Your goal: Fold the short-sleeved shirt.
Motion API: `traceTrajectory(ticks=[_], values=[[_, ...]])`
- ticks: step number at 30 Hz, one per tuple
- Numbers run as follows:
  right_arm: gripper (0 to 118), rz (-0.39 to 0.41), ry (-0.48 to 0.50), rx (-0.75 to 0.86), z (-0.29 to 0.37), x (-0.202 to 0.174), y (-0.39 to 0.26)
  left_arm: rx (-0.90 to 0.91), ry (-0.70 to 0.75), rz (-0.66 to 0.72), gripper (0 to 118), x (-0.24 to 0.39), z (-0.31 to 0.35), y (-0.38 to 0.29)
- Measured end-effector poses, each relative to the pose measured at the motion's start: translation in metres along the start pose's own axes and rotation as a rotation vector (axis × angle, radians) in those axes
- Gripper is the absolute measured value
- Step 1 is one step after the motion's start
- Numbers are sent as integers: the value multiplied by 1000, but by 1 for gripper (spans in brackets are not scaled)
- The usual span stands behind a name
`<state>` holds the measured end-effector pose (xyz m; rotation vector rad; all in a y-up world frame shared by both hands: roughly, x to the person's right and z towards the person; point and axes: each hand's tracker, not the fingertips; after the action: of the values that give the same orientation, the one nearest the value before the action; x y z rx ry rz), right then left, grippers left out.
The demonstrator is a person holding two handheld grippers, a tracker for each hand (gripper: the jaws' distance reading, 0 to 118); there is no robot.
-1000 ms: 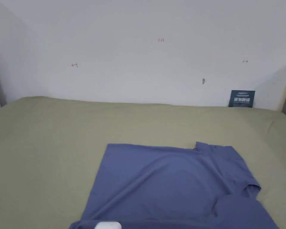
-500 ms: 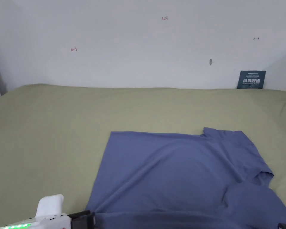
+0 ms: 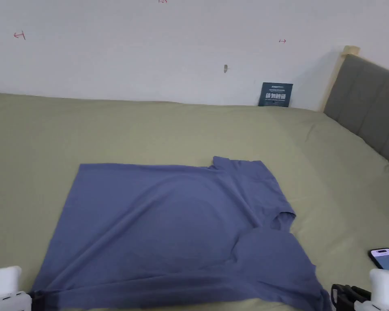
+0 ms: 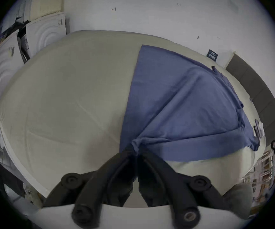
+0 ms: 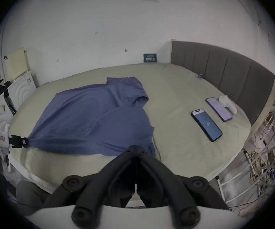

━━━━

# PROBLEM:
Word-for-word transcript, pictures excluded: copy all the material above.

# RESPONSE AREA:
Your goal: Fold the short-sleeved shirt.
Motion API: `traceTrajectory(ticks=[_], values=[[_, ...]])`
- ticks: step number at 30 Hz, one per tuple
- Numbers run as follows:
  right_arm: gripper (0 to 118), rz (-0.39 to 0.41), ry (-0.48 to 0.50), rx (-0.75 to 0.86), z (-0.29 to 0.37), x (-0.202 to 0.174), y (-0.39 to 0.26)
  left_arm: rx (-0.90 to 0.91), ry (-0.70 to 0.75), rz (-0.66 to 0.72), gripper (0 to 118), x (-0.24 to 0.39), z (-0.31 to 0.35), y (-0.38 to 0.29)
- Measured end-effector poses, each relative to the pose measured at the motion's start: translation in metres along the start pose's own axes and rotation as a rotation vector (axis × angle, radians) in those axes
- Gripper is the absolute measured value
- Step 1 is one step after the motion's start
- Numbers are sent as integers: the value multiplied by 1000, but by 1 for gripper (spans in brackets are not scaled)
- The usual span stands behind a name
`<state>` holds the measured end-effector pose (xyz m; rotation vector rad; all in a y-up world frame shared by both hands: roughly, x to the person's right and z towards the person; point and axes: each hand's tracker, not the fingertips; after the action: of the values that give the same orientation, the one nearest the value before the action; x y z rx ry rz), right then left, grippers left out.
The demonstrator is a person holding two handheld grippers, a tracker for each hand (gripper: the jaws' distance reading, 0 to 118); there is no robot.
-1000 ms: 
-500 ms: 
+0 ms: 
+0 ms: 
+0 ms: 

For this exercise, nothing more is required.